Activity
Find all lines with the word "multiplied" in the material, then copy them.
*-*-*
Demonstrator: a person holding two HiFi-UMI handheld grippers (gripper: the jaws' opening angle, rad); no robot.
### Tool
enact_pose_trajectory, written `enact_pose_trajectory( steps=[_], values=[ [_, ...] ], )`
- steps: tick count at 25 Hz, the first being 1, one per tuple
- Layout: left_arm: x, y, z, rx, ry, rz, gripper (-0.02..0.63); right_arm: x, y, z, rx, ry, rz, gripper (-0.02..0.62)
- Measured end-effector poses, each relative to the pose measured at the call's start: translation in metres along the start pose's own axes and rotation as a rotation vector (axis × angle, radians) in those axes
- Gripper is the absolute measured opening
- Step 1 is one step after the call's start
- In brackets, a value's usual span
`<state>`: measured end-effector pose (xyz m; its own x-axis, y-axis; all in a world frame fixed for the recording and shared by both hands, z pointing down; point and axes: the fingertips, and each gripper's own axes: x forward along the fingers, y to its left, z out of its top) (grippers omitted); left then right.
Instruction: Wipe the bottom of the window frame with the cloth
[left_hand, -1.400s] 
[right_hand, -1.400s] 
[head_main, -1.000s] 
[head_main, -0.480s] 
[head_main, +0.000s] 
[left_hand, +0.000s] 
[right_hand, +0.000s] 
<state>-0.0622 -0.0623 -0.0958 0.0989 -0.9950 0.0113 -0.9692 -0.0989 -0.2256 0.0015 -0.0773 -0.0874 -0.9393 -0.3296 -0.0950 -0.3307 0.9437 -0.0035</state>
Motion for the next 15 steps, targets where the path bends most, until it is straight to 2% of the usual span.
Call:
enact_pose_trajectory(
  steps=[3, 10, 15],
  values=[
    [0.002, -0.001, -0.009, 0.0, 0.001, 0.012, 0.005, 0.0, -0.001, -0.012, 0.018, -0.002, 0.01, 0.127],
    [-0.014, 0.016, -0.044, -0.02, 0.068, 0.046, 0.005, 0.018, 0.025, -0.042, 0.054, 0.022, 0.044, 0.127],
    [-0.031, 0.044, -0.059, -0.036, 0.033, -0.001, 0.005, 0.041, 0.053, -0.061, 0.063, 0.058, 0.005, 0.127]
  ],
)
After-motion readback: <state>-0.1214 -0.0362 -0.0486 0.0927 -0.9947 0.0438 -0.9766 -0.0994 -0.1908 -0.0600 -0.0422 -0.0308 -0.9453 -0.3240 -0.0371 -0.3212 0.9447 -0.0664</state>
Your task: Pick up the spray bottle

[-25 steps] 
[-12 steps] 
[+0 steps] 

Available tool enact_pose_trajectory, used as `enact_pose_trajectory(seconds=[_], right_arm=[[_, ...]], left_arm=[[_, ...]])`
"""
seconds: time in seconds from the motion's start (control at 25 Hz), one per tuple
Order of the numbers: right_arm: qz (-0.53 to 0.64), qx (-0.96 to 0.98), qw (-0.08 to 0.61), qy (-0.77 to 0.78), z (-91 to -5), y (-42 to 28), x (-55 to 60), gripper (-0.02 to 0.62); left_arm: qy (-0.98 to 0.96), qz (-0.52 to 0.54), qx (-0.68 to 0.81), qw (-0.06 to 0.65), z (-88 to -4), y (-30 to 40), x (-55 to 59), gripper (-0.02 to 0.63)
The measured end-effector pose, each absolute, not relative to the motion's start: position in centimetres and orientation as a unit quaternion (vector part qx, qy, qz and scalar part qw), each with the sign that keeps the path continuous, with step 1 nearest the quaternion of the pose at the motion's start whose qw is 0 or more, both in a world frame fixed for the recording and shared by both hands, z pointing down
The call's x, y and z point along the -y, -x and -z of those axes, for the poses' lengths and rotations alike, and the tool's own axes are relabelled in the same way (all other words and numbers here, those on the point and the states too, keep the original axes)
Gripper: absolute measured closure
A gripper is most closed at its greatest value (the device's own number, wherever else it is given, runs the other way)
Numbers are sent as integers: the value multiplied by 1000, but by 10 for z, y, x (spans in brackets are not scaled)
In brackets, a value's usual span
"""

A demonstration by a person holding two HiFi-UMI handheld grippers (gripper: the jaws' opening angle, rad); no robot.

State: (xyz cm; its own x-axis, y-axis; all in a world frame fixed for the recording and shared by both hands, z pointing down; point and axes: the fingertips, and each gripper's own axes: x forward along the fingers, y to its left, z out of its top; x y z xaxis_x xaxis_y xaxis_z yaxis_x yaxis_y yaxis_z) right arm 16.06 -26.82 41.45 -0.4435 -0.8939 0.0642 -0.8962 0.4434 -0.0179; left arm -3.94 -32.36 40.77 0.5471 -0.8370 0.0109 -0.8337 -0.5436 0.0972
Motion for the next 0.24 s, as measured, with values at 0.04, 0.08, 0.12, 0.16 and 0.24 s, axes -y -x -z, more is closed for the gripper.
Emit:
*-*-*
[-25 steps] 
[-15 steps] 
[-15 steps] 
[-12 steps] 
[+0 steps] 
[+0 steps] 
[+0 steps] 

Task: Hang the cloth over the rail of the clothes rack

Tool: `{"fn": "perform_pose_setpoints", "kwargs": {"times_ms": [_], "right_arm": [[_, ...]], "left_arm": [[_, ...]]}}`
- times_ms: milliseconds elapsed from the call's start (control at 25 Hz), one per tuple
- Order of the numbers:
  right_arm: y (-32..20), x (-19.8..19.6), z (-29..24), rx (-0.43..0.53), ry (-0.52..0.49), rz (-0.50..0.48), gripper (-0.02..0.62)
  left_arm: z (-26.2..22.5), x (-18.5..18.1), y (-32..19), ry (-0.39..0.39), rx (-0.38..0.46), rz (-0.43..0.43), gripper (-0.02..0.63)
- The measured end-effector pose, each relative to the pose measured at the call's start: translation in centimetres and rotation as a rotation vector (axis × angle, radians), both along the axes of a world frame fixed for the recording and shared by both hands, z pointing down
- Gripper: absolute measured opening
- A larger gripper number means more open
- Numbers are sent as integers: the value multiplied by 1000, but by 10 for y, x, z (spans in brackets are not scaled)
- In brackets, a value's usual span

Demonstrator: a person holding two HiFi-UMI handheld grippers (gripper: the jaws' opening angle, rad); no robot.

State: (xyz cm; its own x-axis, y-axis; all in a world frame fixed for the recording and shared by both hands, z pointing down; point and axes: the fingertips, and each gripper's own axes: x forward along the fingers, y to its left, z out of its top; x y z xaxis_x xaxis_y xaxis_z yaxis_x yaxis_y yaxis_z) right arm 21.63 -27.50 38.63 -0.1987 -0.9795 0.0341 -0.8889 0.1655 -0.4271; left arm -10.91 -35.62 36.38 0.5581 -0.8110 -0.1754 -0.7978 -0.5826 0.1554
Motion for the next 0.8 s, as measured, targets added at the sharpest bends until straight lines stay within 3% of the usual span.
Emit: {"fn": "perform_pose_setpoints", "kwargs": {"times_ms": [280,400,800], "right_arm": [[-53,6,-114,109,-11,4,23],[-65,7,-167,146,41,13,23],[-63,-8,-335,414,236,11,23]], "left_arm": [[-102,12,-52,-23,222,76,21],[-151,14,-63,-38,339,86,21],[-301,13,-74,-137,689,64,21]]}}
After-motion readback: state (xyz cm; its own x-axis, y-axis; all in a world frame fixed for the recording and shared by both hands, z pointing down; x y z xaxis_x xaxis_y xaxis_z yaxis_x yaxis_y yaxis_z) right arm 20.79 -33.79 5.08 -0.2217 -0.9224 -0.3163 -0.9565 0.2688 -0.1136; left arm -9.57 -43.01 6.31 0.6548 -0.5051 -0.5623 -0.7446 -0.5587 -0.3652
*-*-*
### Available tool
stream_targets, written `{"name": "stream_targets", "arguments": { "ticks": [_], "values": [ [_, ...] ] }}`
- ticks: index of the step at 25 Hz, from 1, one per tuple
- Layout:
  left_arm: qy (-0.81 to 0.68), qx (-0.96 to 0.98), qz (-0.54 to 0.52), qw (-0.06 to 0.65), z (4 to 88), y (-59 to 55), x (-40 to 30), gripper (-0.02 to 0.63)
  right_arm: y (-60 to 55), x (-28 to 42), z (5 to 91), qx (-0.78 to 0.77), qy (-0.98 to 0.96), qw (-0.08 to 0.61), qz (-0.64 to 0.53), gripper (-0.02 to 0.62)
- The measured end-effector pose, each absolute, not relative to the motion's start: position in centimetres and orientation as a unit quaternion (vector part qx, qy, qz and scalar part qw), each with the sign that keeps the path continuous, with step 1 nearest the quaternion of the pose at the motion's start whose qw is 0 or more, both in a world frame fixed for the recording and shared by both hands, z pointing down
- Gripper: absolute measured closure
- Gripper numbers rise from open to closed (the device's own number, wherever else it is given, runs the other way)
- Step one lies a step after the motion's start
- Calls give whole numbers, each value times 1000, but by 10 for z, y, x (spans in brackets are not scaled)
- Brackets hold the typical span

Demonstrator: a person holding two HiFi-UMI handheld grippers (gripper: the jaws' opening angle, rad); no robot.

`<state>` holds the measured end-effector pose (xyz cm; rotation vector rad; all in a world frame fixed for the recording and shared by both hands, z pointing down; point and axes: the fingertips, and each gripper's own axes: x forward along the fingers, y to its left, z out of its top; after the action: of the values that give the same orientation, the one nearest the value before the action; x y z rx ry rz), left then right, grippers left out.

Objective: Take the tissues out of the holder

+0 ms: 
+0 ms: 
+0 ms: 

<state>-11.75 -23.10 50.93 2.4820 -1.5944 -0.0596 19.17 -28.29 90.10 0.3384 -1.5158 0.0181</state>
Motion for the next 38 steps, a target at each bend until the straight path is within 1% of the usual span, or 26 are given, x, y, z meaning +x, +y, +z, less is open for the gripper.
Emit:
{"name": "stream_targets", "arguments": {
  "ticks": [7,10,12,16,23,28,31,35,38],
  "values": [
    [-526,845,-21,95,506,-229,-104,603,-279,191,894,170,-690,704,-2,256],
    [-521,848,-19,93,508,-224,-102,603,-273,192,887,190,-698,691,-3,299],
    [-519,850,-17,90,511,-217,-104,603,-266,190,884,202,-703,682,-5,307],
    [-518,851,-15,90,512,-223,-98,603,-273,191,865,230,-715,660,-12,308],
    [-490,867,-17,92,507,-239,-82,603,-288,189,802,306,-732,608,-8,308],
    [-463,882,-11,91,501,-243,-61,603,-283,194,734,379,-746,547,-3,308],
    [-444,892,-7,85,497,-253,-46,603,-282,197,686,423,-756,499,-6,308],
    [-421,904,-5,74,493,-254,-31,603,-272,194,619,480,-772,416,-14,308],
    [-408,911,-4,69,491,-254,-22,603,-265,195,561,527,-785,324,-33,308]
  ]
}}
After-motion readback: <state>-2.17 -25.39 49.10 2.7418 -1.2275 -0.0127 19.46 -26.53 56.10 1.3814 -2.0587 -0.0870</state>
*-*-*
Result for this task
Numbers are sent as integers: the value multiplied by 1000, but by 10 for z, y, x (spans in brackets are not scaled)
- Numbers are sent as integers: the value multiplied by 1000, but by 10 for y, x, z (spans in brackets are not scaled)

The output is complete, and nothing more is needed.